La fama era resultado de una de sus novelas: Slaughterhouse-Five (Matadero Cinco). Se trata de una novela de infinita confección: demoró un cuarto de siglo en terminarla. Afortunadamente, la publicación llegó justo a tiempo. Lo trocó en un best-seller, y pudo cancelar sus deudas, pues sus años de labor lo dejaron al borde de la quiebra. Otra ventaja secundaria fue que permitió al público redescubrir sus obras anteriores, entre ellas las formidables Cat´s Cradle, Breakfast of Champions, Welcome to the Monkey House, Hocus Pocus, y especialmente Mother Night (uno de sus personajes ha buscado alojamiento en uno de mis manuscritos).
Nuestra amistad se forjó gracias al escritor francés Louis Ferdinand Celine, aunque hacía décadas de su fallecimiento. No creo que Vonnegut le haya entregado a muchos críticos literarios su número de teléfono. (Siempre respondió a mis llamadas). En el curso de la entrevista que le hice tras su publicación de Hocus Pocus hice un comentario sobre Celine. La mirada de Vonnegut se encendió, y a partir de ese momento desplegó su inteligencia en tecnicolor.
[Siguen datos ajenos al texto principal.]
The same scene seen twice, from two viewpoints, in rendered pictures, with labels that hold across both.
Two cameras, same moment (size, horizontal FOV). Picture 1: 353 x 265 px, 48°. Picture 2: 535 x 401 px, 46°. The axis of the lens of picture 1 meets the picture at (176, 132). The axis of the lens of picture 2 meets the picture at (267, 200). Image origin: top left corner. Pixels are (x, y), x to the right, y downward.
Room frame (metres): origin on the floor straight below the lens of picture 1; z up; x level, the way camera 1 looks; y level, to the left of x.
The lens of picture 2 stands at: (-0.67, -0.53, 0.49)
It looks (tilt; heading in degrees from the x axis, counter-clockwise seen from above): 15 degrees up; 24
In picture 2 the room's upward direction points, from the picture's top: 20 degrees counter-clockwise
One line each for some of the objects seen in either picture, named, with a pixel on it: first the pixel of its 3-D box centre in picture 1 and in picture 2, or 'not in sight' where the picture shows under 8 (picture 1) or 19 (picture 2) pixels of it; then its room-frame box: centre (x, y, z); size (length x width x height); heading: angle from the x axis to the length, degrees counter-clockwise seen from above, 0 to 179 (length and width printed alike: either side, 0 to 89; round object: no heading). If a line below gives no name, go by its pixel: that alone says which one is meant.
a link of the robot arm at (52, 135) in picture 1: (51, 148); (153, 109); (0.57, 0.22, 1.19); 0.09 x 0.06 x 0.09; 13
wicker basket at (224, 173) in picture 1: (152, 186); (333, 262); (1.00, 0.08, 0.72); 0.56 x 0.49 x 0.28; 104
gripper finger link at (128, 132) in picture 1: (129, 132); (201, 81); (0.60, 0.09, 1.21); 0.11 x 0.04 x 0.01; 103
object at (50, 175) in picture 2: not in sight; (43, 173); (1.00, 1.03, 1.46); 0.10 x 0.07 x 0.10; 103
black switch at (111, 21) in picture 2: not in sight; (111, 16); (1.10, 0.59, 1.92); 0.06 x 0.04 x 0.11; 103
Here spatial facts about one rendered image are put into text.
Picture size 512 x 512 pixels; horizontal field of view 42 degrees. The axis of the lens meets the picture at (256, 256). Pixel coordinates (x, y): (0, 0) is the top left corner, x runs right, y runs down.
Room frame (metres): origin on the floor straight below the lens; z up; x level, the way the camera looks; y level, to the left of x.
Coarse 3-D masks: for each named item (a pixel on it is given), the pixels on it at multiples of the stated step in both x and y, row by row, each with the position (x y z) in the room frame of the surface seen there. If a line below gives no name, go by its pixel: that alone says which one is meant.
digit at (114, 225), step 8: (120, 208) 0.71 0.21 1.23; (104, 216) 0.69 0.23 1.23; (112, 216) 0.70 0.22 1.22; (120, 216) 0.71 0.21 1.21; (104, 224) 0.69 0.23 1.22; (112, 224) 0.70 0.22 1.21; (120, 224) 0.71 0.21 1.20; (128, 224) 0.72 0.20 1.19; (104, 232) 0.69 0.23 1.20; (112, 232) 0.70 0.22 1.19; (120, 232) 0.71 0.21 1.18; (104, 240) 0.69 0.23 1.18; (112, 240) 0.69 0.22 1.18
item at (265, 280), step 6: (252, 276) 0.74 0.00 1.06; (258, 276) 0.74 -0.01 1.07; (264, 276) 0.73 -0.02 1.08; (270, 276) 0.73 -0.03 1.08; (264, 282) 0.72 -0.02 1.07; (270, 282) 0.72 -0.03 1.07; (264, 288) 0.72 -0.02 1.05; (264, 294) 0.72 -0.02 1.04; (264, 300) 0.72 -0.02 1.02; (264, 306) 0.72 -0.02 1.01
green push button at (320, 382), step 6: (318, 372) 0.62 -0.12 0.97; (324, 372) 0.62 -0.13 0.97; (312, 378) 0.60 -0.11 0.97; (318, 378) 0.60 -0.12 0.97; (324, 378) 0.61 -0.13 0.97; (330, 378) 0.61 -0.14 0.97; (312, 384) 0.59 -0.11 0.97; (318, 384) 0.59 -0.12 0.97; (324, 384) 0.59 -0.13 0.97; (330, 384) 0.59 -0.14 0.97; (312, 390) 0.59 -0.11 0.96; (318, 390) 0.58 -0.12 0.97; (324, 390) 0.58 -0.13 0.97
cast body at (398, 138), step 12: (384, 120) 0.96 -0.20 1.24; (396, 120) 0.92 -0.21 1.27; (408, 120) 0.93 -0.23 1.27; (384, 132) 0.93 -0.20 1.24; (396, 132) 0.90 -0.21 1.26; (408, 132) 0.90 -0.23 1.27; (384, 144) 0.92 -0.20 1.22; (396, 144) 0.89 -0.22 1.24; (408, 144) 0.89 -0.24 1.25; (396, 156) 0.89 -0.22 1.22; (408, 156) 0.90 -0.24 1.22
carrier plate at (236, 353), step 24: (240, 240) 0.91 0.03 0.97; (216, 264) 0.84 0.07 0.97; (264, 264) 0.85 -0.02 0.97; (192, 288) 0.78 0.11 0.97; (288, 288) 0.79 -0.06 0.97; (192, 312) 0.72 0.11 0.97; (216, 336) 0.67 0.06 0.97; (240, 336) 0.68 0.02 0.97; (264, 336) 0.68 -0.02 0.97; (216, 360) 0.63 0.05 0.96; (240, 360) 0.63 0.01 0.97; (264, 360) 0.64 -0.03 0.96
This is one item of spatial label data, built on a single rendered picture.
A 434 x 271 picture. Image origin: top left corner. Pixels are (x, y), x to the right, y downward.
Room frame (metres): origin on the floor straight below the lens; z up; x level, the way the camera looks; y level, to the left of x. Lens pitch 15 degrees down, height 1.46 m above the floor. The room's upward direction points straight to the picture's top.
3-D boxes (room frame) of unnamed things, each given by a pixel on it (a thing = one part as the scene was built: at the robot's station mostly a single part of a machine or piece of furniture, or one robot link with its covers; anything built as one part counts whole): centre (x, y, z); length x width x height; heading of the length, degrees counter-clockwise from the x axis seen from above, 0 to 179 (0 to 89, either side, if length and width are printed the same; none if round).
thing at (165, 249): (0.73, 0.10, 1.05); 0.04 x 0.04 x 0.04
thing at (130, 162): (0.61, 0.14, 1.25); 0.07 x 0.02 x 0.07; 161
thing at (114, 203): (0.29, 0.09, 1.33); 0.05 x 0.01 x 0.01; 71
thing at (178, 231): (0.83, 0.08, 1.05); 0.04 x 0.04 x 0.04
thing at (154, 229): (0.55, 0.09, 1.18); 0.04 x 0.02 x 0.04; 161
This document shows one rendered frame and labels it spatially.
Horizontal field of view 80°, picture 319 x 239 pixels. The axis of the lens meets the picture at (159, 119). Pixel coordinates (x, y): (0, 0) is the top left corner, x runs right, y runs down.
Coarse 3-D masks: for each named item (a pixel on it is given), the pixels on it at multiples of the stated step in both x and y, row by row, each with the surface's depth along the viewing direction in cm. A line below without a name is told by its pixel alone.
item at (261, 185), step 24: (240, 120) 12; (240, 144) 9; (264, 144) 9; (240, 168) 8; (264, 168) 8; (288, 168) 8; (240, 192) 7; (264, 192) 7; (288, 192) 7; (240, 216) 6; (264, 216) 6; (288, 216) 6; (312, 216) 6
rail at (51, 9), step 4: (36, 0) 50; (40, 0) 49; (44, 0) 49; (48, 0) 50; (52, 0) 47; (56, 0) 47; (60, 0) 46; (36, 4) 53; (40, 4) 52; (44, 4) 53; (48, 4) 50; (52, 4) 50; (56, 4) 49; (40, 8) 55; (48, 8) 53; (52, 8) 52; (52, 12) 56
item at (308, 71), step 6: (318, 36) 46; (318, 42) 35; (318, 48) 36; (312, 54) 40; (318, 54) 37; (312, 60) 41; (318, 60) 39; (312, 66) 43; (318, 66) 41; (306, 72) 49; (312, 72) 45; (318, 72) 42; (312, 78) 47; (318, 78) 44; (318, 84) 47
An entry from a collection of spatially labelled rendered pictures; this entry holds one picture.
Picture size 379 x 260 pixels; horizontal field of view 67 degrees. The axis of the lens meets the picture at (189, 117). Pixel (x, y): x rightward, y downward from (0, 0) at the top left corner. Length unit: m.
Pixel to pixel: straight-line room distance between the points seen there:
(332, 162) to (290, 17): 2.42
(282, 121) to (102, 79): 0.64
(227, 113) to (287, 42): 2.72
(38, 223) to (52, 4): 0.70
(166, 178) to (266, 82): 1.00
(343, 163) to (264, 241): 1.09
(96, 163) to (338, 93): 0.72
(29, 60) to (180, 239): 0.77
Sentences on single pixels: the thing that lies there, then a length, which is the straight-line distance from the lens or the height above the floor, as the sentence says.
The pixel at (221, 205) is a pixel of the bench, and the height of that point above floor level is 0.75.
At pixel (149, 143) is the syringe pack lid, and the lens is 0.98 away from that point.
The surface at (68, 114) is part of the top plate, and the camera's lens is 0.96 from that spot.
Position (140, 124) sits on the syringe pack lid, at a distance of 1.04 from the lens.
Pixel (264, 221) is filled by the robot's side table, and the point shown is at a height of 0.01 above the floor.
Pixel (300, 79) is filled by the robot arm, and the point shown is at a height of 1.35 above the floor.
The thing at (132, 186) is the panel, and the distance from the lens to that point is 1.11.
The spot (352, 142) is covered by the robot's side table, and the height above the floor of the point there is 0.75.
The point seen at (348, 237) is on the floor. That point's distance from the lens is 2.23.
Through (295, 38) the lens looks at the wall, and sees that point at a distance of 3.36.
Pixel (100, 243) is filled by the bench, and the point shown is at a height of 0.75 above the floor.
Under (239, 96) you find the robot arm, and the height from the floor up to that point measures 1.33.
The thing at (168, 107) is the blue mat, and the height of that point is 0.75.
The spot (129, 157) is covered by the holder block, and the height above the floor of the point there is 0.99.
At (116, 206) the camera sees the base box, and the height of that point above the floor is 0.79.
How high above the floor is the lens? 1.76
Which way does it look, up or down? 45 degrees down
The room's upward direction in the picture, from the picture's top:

Tenía una gran admiración por el autor de Viaje al fin de la noche, y compartía su horror por la guerra, aunque no sus desagradables convicciones políticas, o su antisemitismo. Me comentó que en cierta ocasión, tras concluir la Segunda Guerra Mundial, y cuando Celine se había convertido en un apestado, luego de una campaña en su contra que tuvo entre sus protagonistas a Jean Paul Sartre, un periodista lo entrevistó. El narrador francés dijo al periodista: “Yo merezco el Premio Nobel de Literatura. Inclusive acepté ponerme vaselina en el trasero para recibirlo”.
UN ELEFANTE EN UN BAZAR
Vonnegut era una anomalía en el ambiente literario neoyorquino. Reclutaba sus amistades entre escritores europeos, y uno de sus predilectos era el alemán Heinrich Böll.
(Cuando se refería a Norman Mailer era siempre bajando el tono de voz. No creo que gozara de sus simpatías. Mailer era un peligroso enemigo, proclive a las trifulcas callejeras).
El curriculum de Vonnegut no era el usual. Había trabajado varios años para General Electric como agente de publicidad, y luego en periódicos, revistas y agencias publicitarias. Tampoco sus novelas y cuentos pueden ingresar en la narrativa tradicional. Mezclan el análisis de la sociedad norteamericana con viajes espaciales, o visitas a remotos lugares del mundo donde ocurren los más peculiares incidentes, a veces animados por feroces dictadores. Por ejemplo, en Cat´s Cradle, el protagonista viaja a la ficticia isla caribeña de San Lorenzo, cuyo hombre fuerte, Papá Monzano, amenaza a cada miembro de la oposición con empalarlo en un gigantesco gancho.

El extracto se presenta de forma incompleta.